Report each line from the data below that holds the word "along".

Data entries:
::::::::

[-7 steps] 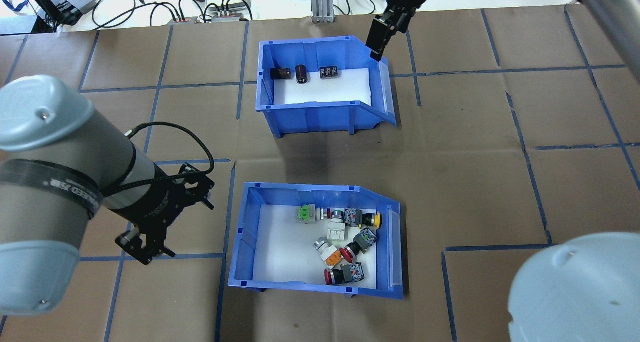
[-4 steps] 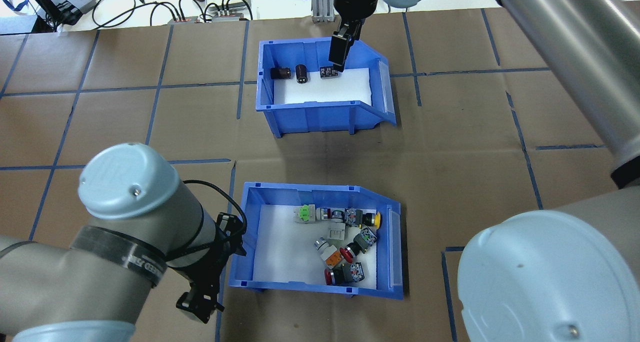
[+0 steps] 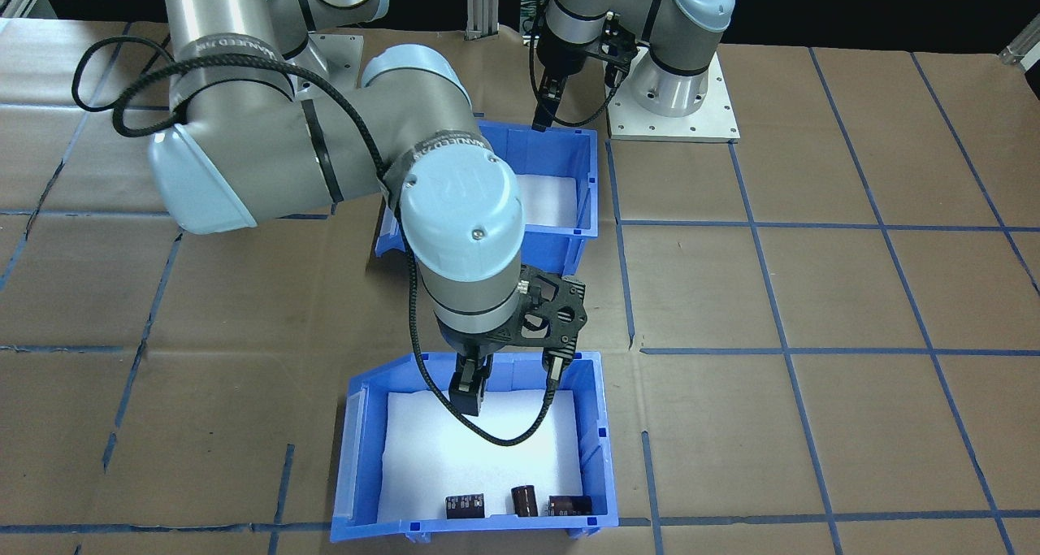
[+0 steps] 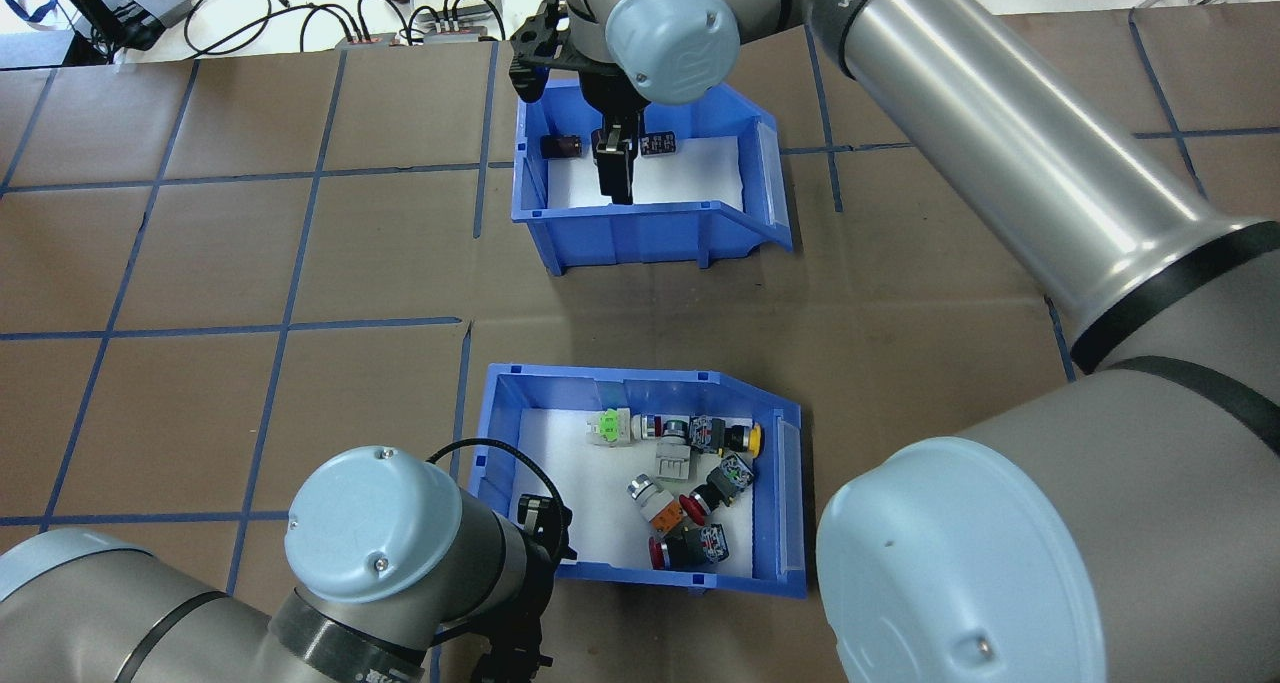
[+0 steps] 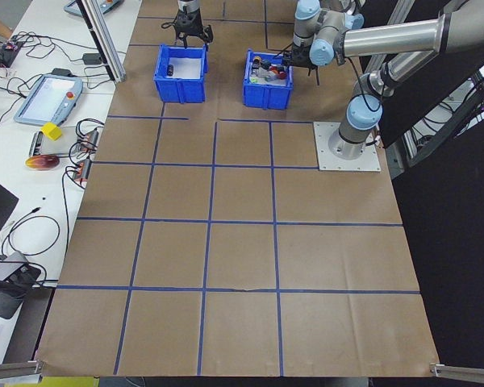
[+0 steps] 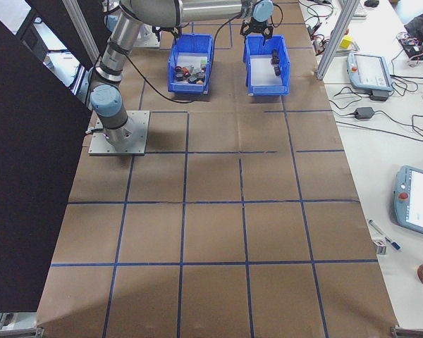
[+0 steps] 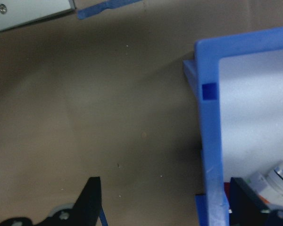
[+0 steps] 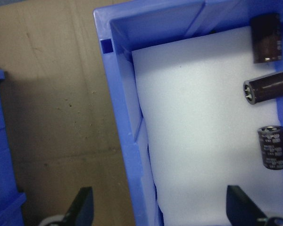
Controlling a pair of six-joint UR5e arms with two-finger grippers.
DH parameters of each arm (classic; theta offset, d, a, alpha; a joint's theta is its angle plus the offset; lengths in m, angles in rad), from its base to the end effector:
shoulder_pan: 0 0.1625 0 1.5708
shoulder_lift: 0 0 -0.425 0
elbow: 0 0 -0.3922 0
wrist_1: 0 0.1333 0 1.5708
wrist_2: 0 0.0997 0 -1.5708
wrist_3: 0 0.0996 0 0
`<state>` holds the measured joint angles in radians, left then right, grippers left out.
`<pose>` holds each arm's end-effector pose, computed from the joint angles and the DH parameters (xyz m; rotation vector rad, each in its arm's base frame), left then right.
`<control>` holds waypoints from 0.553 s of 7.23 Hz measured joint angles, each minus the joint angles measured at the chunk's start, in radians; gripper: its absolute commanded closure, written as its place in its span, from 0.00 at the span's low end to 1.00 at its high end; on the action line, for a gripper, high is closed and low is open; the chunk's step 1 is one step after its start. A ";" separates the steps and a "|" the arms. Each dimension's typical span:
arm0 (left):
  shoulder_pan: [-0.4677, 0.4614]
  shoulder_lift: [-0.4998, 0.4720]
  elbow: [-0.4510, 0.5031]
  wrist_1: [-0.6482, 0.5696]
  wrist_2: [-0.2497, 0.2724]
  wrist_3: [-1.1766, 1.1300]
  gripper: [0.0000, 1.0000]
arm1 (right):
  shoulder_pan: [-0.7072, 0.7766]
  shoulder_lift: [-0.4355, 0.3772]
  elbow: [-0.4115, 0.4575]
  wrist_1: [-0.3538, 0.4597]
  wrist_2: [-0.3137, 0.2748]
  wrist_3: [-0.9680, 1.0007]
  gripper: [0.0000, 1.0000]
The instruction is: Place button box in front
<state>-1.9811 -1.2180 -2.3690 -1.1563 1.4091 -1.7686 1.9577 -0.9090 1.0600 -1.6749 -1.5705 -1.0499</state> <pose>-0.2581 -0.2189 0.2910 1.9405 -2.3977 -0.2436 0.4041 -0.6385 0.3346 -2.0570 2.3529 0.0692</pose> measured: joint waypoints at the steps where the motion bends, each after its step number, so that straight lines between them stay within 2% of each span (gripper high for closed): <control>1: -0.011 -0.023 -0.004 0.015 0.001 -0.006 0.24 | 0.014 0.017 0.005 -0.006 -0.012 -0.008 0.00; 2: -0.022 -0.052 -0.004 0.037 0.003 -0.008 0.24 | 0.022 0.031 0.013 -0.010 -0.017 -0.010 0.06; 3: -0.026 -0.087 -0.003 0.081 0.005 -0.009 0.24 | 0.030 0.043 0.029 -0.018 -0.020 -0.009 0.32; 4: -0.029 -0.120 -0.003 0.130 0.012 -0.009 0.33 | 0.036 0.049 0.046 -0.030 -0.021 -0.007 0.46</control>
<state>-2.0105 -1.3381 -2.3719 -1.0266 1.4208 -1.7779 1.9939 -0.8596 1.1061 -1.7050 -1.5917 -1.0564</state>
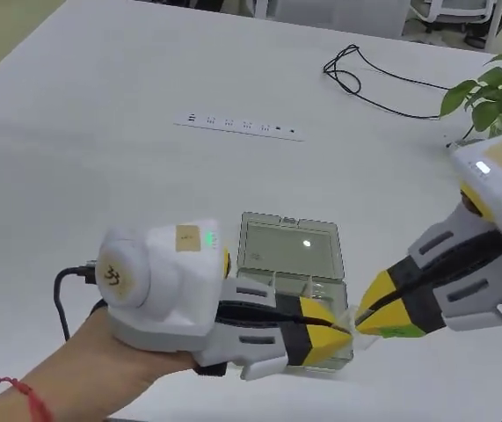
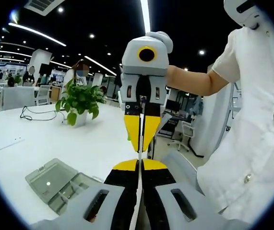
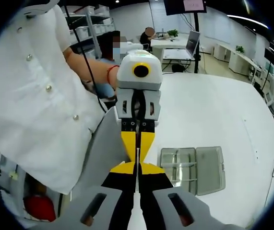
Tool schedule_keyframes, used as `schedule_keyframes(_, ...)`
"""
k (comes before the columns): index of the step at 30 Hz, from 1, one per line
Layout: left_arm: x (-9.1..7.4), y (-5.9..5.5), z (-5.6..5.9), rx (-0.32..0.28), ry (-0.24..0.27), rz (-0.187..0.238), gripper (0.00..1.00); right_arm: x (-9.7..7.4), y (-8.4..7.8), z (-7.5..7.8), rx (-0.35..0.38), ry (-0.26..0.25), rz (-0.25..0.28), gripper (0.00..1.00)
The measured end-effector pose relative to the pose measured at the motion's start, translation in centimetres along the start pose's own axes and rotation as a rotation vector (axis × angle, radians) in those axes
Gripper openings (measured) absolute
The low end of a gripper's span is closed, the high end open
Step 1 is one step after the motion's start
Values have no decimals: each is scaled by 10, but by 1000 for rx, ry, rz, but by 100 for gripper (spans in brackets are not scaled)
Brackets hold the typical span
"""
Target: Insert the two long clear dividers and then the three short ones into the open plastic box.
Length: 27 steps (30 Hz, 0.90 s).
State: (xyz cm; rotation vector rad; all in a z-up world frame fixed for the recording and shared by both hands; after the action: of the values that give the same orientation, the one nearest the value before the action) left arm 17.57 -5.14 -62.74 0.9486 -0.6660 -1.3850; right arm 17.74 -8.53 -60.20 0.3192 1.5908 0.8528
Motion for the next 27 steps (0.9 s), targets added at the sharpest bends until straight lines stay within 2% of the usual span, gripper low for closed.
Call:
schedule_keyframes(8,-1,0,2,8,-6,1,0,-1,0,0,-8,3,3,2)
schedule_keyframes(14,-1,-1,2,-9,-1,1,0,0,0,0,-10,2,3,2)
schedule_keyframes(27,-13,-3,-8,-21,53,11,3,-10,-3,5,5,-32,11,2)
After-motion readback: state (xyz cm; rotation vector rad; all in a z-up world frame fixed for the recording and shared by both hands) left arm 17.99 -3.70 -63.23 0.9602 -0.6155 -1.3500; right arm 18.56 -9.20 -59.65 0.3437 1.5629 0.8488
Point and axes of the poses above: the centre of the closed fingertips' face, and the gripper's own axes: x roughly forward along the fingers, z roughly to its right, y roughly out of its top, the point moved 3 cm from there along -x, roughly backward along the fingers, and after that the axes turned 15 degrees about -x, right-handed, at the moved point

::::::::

• ANSWER BOX:
The measured end-effector pose relative to the pose measured at the motion's start, translation in centimetres along the start pose's own axes and rotation as a rotation vector (axis × angle, radians) in those axes
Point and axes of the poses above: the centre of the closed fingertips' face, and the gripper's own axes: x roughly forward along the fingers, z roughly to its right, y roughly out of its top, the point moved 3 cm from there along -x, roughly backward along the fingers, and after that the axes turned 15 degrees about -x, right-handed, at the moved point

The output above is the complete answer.